Они прослушали запись еще четыре раза и в конце концов Ринфилд покачал головой.
— Ничего определенного. Очень сильные искажения.
— Благодарю, сержант, вы свободны. — Когда сержант удалился, Адмирал принялся быстро расхаживать по кабинету, затем довольно кивнул головой. Какая представительная мысль. Чудесная мысль! Соединительное звено между моим полем деятельности и вашим.
— Вы дьявольски уверены.
— Я дьявольски уверен в одном: человек моего круга скорее махнет рукой на поиски, чем решится открыть клетку с тиграми.
Ринфилд подтверждающе кивнул. В свою очередь должен заметить, что тоже думал об этом.
— Ладно... Что будем делать дальше? Вы под вражеским контролем, моя карьера под угрозой, — он уныло замолчал, но потом поглядел на собеседника и продолжил:
— А когда все это закончится, моей карьере станет еще хуже.

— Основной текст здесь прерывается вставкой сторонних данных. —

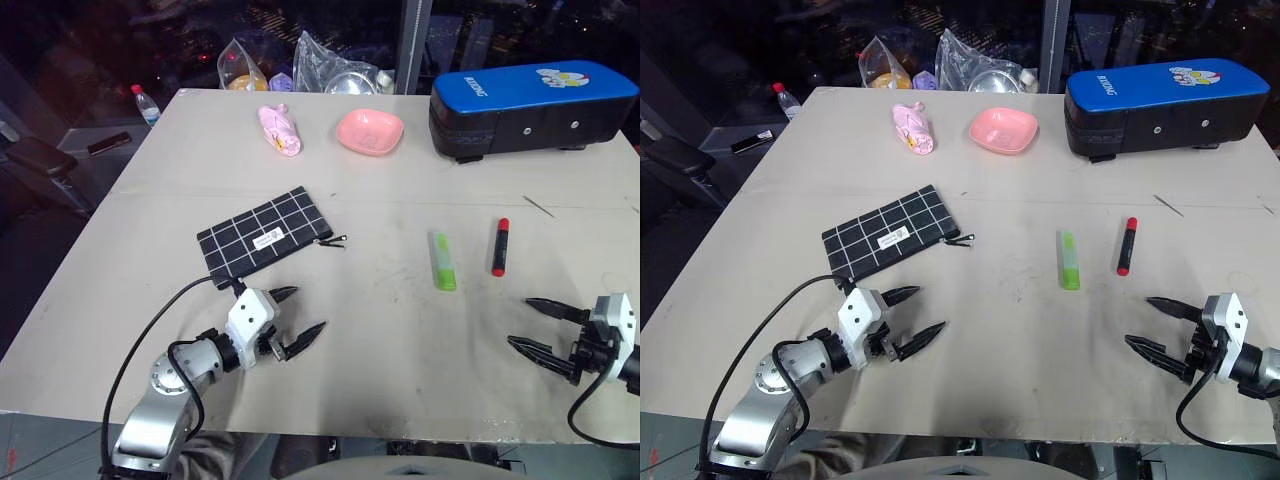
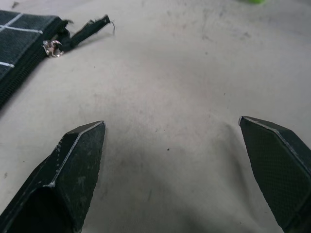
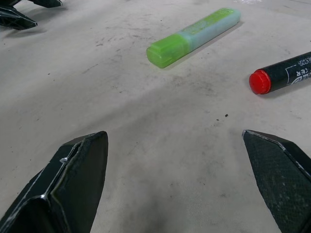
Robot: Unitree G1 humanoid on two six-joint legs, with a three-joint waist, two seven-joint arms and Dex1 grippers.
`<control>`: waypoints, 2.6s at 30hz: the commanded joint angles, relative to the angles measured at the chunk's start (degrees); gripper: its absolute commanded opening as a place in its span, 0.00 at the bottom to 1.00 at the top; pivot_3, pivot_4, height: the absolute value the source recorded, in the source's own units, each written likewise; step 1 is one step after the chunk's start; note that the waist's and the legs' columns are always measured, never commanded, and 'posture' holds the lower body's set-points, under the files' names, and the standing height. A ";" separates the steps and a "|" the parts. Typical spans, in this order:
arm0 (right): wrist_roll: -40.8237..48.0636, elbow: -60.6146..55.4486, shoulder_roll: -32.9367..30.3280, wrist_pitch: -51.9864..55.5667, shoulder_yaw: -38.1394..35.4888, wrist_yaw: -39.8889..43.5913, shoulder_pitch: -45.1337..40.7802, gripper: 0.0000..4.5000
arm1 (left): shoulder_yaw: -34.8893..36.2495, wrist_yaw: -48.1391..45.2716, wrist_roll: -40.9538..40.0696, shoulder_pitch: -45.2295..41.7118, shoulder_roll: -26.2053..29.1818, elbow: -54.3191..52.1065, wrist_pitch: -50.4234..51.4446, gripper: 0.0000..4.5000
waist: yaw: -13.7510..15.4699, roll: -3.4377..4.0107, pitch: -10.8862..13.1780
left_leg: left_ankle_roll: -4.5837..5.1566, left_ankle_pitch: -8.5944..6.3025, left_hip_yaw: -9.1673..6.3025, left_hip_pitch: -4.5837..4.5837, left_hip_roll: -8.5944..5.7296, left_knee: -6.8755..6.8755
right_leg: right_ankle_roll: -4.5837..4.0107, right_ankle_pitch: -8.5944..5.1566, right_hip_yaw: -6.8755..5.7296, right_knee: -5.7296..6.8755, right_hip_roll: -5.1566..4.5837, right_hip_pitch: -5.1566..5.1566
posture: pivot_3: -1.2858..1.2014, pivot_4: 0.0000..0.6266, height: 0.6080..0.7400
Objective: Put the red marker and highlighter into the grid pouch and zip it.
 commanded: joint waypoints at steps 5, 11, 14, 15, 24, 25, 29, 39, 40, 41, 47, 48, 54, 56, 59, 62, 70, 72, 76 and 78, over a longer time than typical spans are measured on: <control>8.34 -17.67 2.64 7.42 2.49 -4.30 -2.78 0.99 | 14.20 0.99 -6.83 0.79 1.88 -0.03 -1.15 1.00 | -0.09 -0.02 0.01 | 0.00 0.00 -0.05 0.02 0.05 0.00 | 0.00 0.00 -0.03 0.03 0.03 0.00 | 0.52 0.24 1.00; 9.23 -22.18 4.51 9.89 5.06 -8.42 -6.45 0.99 | 22.72 1.11 -4.48 0.41 7.00 6.25 -3.13 1.00 | 0.17 -0.16 0.01 | -0.01 0.01 -0.05 -0.06 -0.03 0.01 | 0.00 0.00 -0.06 -0.05 -0.05 0.00 | 0.52 0.24 1.00; 9.05 -22.52 5.06 10.37 5.92 -9.29 -7.47 0.99 | 24.64 1.09 -1.39 -3.21 11.09 14.60 -7.14 1.00 | 0.12 -0.21 0.03 | -0.02 0.01 -0.06 -0.02 -0.02 0.01 | -0.01 0.00 -0.09 0.01 -0.02 -0.01 | 0.52 0.24 1.00; 8.94 -22.49 5.14 10.41 6.08 -9.40 -7.59 0.99 | 24.64 1.57 0.26 -4.73 12.14 17.42 -9.80 1.00 | 0.18 -0.21 0.03 | -0.02 0.01 -0.08 -0.02 -0.01 0.01 | -0.01 0.00 -0.13 0.02 0.01 -0.02 | 0.52 0.24 1.00; 8.64 -22.39 4.84 10.07 5.82 -9.60 -7.17 0.99 | 19.54 1.97 14.06 -10.57 20.37 37.83 -37.07 1.00 | -0.12 -0.29 0.00 | -0.05 0.01 0.04 -0.10 -0.02 -0.01 | 0.00 0.01 -0.12 -0.06 -0.12 -0.06 | 0.52 0.24 1.00; 8.58 -22.37 4.80 10.01 5.71 -9.63 -7.10 0.99 | 18.61 2.01 15.59 -10.58 21.39 39.62 -40.50 1.00 | -0.15 -0.30 0.00 | -0.05 0.01 0.04 -0.10 -0.03 -0.03 | 0.00 0.00 -0.13 -0.05 -0.14 -0.08 | 0.52 0.24 1.00; 8.47 -22.16 4.74 9.83 5.41 -9.73 -7.06 0.99 | 15.09 3.82 21.08 -11.93 24.63 45.43 -50.63 1.00 | -0.17 -0.30 0.01 | -0.02 -0.02 0.02 -0.10 -0.01 -0.09 | -0.01 0.00 -0.15 -0.02 -0.16 -0.12 | 0.52 0.24 1.00; 7.60 -22.44 4.40 10.08 5.12 -10.97 -7.01 0.99 | 3.57 13.66 34.39 -24.23 24.70 55.22 -63.22 1.00 | 0.15 -0.33 -0.02 | 0.06 -0.04 0.10 -0.15 -0.08 -0.07 | 0.01 0.02 -0.27 -0.01 -0.35 -0.11 | 0.52 0.24 1.00; 7.18 -22.31 4.64 9.42 4.67 -11.63 -7.10 0.99 | 2.59 14.25 34.70 -25.33 24.29 55.85 -63.46 1.00 | 0.12 -0.33 -0.02 | 0.06 -0.04 0.09 -0.15 -0.08 -0.07 | 0.01 0.02 -0.28 0.00 -0.33 -0.11 | 0.52 0.24 1.00; 6.68 -22.18 4.98 8.67 4.26 -12.40 -7.18 0.99 | 1.75 14.89 34.90 -26.22 23.95 56.50 -63.60 1.00 | 0.11 -0.33 -0.02 | 0.06 -0.04 0.10 -0.15 -0.08 -0.06 | 0.02 0.02 -0.28 0.01 -0.30 -0.11 | 0.52 0.24 1.00; 4.73 -21.85 5.32 7.93 3.58 -15.73 -6.86 0.99 | -2.26 20.54 37.48 -31.67 20.49 59.71 -62.81 1.00 | 0.22 -0.32 -0.02 | 0.00 0.00 0.13 -0.14 -0.07 0.00 | 0.06 0.02 -0.29 0.09 -0.13 -0.11 | 0.52 0.24 1.00; 4.35 -21.70 5.37 7.95 3.66 -16.12 -6.80 0.99 | -2.48 21.42 37.37 -32.52 19.36 60.38 -61.98 1.00 | 0.25 -0.33 -0.03 | -0.01 0.01 0.14 -0.14 -0.07 0.02 | 0.07 0.02 -0.28 0.11 -0.12 -0.11 | 0.52 0.24 1.00; 3.92 -21.31 5.94 7.58 3.80 -16.97 -7.09 0.99 | -4.21 27.18 39.53 -35.26 15.93 58.94 -62.40 1.00 | 0.14 -0.33 -0.03 | -0.03 0.02 0.18 -0.15 -0.05 0.26 | 0.09 0.02 -0.28 0.27 -0.03 -0.11 | 0.52 0.24 1.00; 3.80 -21.31 6.03 7.55 3.81 -17.19 -7.07 0.99 | -5.12 28.83 41.01 -36.11 14.76 57.93 -62.20 1.00 | 0.14 -0.33 -0.03 | -0.03 0.01 0.19 -0.15 -0.04 0.31 | 0.09 0.02 -0.27 0.31 -0.03 -0.11 | 0.52 0.24 1.00; 3.66 -21.32 6.00 7.47 3.58 -17.34 -7.01 0.99 | -6.05 31.25 43.00 -36.85 14.06 56.84 -62.59 1.00 | 0.15 -0.36 -0.01 | -0.03 0.02 0.17 -0.17 -0.04 0.38 | 0.09 0.02 -0.25 0.36 -0.03 -0.11 | 0.52 0.24 1.00; 3.74 -21.39 5.90 7.51 3.21 -17.41 -6.75 0.99 | -6.56 34.63 45.14 -36.88 14.37 55.64 -63.69 1.00 | 0.04 -0.37 0.00 | -0.03 0.02 0.18 -0.18 -0.01 0.43 | 0.09 0.02 -0.22 0.42 0.01 -0.13 | 0.52 0.24 1.00; 4.20 -21.66 5.78 9.67 2.41 -20.06 -5.33 0.99 | -7.01 42.46 50.42 -35.91 15.39 51.78 -65.28 1.00 | 0.09 -0.37 0.00 | -0.03 0.01 0.18 -0.18 0.02 0.47 | 0.09 0.01 -0.17 0.50 -0.01 -0.15 | 0.52 0.24 1.00; 4.53 -21.82 5.75 10.46 2.27 -20.77 -5.17 0.99 | -7.24 43.64 51.42 -35.67 15.43 50.42 -65.42 1.00 | 0.10 -0.37 0.00 | -0.03 0.01 0.18 -0.17 0.02 0.48 | 0.09 0.01 -0.16 0.51 -0.02 -0.15 | 0.52 0.24 1.00; 4.43 -22.11 5.68 10.45 2.36 -20.90 -4.97 0.99 | -8.67 44.19 52.81 -35.21 14.56 48.76 -64.98 1.00 | 0.10 -0.37 0.00 | -0.03 0.01 0.18 -0.18 0.02 0.50 | 0.09 0.01 -0.17 0.53 -0.02 -0.15 | 0.52 0.24 1.00; 4.39 -22.20 5.70 10.49 2.43 -20.99 -4.93 1.00 | -9.54 44.77 54.00 -35.39 14.37 48.88 -64.90 0.94 | 0.10 -0.37 0.00 | -0.03 0.01 0.18 -0.17 0.02 0.50 | 0.09 0.01 -0.17 0.53 -0.02 -0.15 | 0.52 0.24 1.00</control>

— Думаю, что мы уладим это, — в голосе Ринфилда послышалась привычная уверенность. — Вы слышали, что я сказал в цирке, вы слышали, что сказал Бруно. Мы едем.
Адмирал задел боком стул при ходьбе по кабинету, и раздраженно проговорил:
— Ваши позиции с прошлого вечера заметно изменились, точнее, стали заметно тверже.
— Мне кажется, что вы не совсем ясно меня поняли, сэр, — Ринфилд успокоился. — В цирке моя жизнь, вся моя жизнь. Кто тронул мой цирк трогает меня и наоборот. У нас имеется одна козырная карта.
— И я ее упустил?
— Бруно еще чист.
— Это я учел, и чтобы это так и оставалось, я хотел бы ввести в ваше окружение девушку. Ее зовут Мария Хопкинс, и хотя я ее не очень хорошо знаю, доктор Харпер рекомендовал мне ее как блестящего оперативника, а ее преданность не вызывает сомнений. Они с Бруно должны закрутить любовь. Что может быть естественней? — Адмирал печально улыбнулся. — Будь я лет на 20 моложе, я сказал, что нет ничего проще. Она действительно довольно-таки красива. Таким способом она сможет держать связь с Бруно, с вами, с Харпером, а во время вашего отъезда со мной, не вызывая подозрений. Может быть, ее устроить в качестве наездницы? Это был идея Фосетта.
— Невозможно. Она может считать себя хорошей наездницей, она может быть действительно хорошая наездница, но в цирке нет места любителям, кроме того, все сразу поймут, что она не настоящая циркачка, а это самый лучший способ привлечь к себе внимание, — Ваши предложения?
— Да, Фосетт упоминал о такой возможности в том ужасном борделе, куда он нас привез, и я продумал этот вариант. Моя секретарша через несколько недель выходит замуж за чудака, не любящего цирка, поэтому она уходит. Об этом известно всем. Пусть Мария станет моим новым секретарем. Самая естественная причина быть в постоянном контакте со мной, а через меня с вашим доктором и Бруно. И все без лишних вопросов.
— Нет ничего лучше. А теперь я хочу, чтобы завтра поместили объявление, что вам необходим врач для сопровождения вашего цирка в турне по Европе. Я понимаю, что это не самый лучший способ найма нормального медика, но у нас нет времени. Кроме того, необходимо сделать так, чтобы всем было ясно, что вы подобрали доктора не имея никого конкретно на уме, что ваш выбор был сделан случайно. Вы можете побеседовать со многими, чтобы создалась видимость конкуренции, но выберете Харпера. Он не практиковался в медицине уже много лет, хотя можно утверждать, что он прекрасный разведчик. В это меня заставили поверить Пилгрим и Фосетт, Адмирал сделал раздраженный жест. — Не все повторяется трижды. Фортуна изменчива. Те двое знали цену риска. Харпер тоже. Кроме того, он ни в чем не может подозреваться. Между ним и цирком не было никакой связи.